TASK: What is needed here is an exact printout of the data, with no pictures included.

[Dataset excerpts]
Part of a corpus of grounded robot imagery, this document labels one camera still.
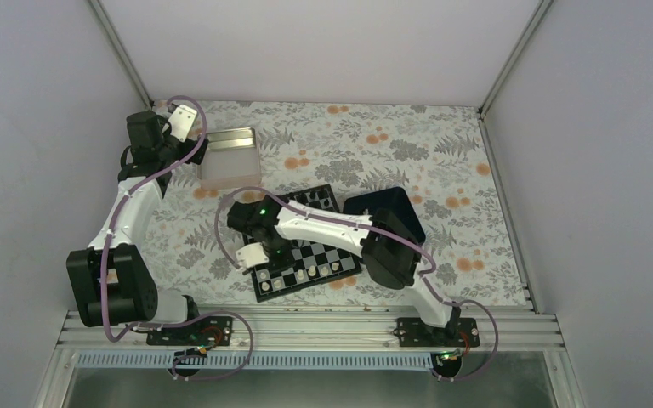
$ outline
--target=tabletop
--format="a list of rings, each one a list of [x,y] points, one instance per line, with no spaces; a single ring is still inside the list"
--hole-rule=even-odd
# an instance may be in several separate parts
[[[335,105],[200,102],[209,131],[257,131],[263,180],[277,194],[330,184],[340,207],[369,191],[400,186],[422,223],[423,247],[437,262],[435,283],[452,299],[524,305],[500,202],[474,108],[425,105]],[[157,112],[166,105],[160,101]],[[190,136],[196,137],[197,120]],[[196,167],[173,172],[140,248],[156,284],[202,304],[254,304],[253,283],[230,265],[213,236],[216,207],[228,190],[204,190]],[[261,199],[244,192],[239,201]],[[232,256],[241,237],[219,230]],[[271,299],[276,305],[409,304],[374,283],[366,270]]]

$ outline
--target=black mounting plate
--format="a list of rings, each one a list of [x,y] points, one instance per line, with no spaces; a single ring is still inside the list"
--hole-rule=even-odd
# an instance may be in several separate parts
[[[202,346],[214,340],[214,331],[206,330],[217,327],[224,334],[217,346],[228,346],[234,319],[229,316],[210,316],[196,323],[178,329],[161,329],[149,331],[146,344],[150,346]]]
[[[457,335],[454,338],[446,336],[446,329],[440,329],[424,324],[418,317],[400,317],[396,320],[396,329],[392,334],[399,338],[399,347],[465,347],[464,339],[459,332],[467,335],[469,347],[480,346],[480,335],[472,334],[477,328],[477,320],[462,317],[457,323]]]

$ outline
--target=black and white chessboard
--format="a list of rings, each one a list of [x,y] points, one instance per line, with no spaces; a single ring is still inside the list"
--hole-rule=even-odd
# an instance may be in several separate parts
[[[312,189],[281,195],[283,200],[295,200],[312,208],[339,212],[332,187],[324,184]],[[244,235],[244,244],[254,240]],[[259,266],[251,268],[254,293],[257,302],[278,298],[300,291],[306,287],[327,283],[361,272],[359,258],[342,249],[311,241],[292,241],[292,255],[296,263],[293,268],[272,273]],[[314,266],[312,274],[309,268]]]

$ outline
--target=table
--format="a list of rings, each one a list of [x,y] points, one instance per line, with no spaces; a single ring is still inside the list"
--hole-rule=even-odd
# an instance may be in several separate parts
[[[262,187],[277,194],[329,183],[340,207],[368,191],[403,187],[422,223],[424,247],[439,268],[438,290],[486,305],[525,304],[474,108],[201,102],[212,130],[257,130]],[[157,112],[166,105],[160,101]],[[201,131],[197,121],[190,136]],[[202,304],[256,303],[252,281],[231,267],[213,237],[213,217],[227,190],[204,190],[195,166],[173,172],[140,248],[156,284]],[[261,195],[242,193],[240,201]],[[219,220],[232,253],[241,237]],[[264,304],[286,306],[409,304],[368,273],[312,286]]]

REPLY TO THE EXERCISE:
Part of a corpus of grounded robot imagery, this document labels one camera still.
$ outline
--target=tabletop
--format="a list of rings, each one a list of [x,y] points, one instance per line, with no spaces; a single ring is still inside the list"
--hole-rule=even-odd
# an instance may be in several separate parts
[[[335,105],[200,102],[209,131],[257,131],[263,180],[277,194],[330,184],[340,207],[369,191],[400,186],[422,223],[423,247],[437,262],[435,283],[452,299],[524,305],[500,202],[474,108],[425,105]],[[157,112],[166,105],[160,101]],[[190,136],[196,137],[197,120]],[[196,167],[173,172],[140,248],[156,284],[202,304],[254,304],[253,283],[230,265],[213,236],[216,207],[228,190],[204,190]],[[261,199],[244,192],[239,201]],[[232,256],[241,237],[219,230]],[[271,299],[276,305],[409,304],[374,283],[366,270]]]

$ outline
--target=black mounting plate
--format="a list of rings, each one a list of [x,y] points, one instance per line, with no spaces; a single ring is still inside the list"
--hole-rule=even-odd
# an instance may be in several separate parts
[[[202,346],[214,340],[214,331],[206,330],[217,327],[224,334],[217,346],[228,346],[234,319],[229,316],[210,316],[196,323],[178,329],[161,329],[149,331],[146,344],[150,346]]]
[[[457,335],[454,338],[446,336],[446,329],[440,329],[424,324],[418,317],[400,317],[396,320],[396,329],[392,334],[399,338],[399,347],[465,347],[464,339],[459,332],[467,335],[469,347],[480,346],[480,335],[472,334],[477,328],[477,320],[462,317],[457,323]]]

$ outline
--target=black and white chessboard
--format="a list of rings, each one a list of [x,y] points, one instance per line, with no spaces; a single ring is still inside the list"
--hole-rule=even-odd
# an instance may be in several separate parts
[[[312,189],[281,195],[283,200],[295,200],[312,208],[339,212],[332,187],[324,184]],[[244,235],[244,244],[254,240]],[[259,266],[251,268],[254,293],[257,302],[278,298],[300,291],[306,287],[327,283],[361,272],[359,258],[342,249],[311,241],[292,241],[292,255],[296,263],[293,268],[272,273]],[[314,266],[312,274],[309,268]]]

$ outline
--target=table
--format="a list of rings, each one a list of [x,y] points, one instance per line, with no spaces; a single ring is still inside the list"
--hole-rule=even-odd
# an instance may be in several separate parts
[[[262,187],[277,194],[329,183],[340,207],[368,191],[403,187],[422,223],[424,247],[439,268],[438,290],[486,305],[525,304],[474,108],[201,102],[212,130],[257,130]],[[157,112],[166,105],[160,101]],[[201,131],[197,121],[190,136]],[[202,304],[256,303],[252,281],[231,267],[213,237],[213,217],[227,190],[204,190],[195,166],[173,172],[140,248],[156,284]],[[261,195],[242,193],[240,201]],[[219,220],[232,253],[241,237]],[[264,304],[286,306],[409,304],[368,273],[312,286]]]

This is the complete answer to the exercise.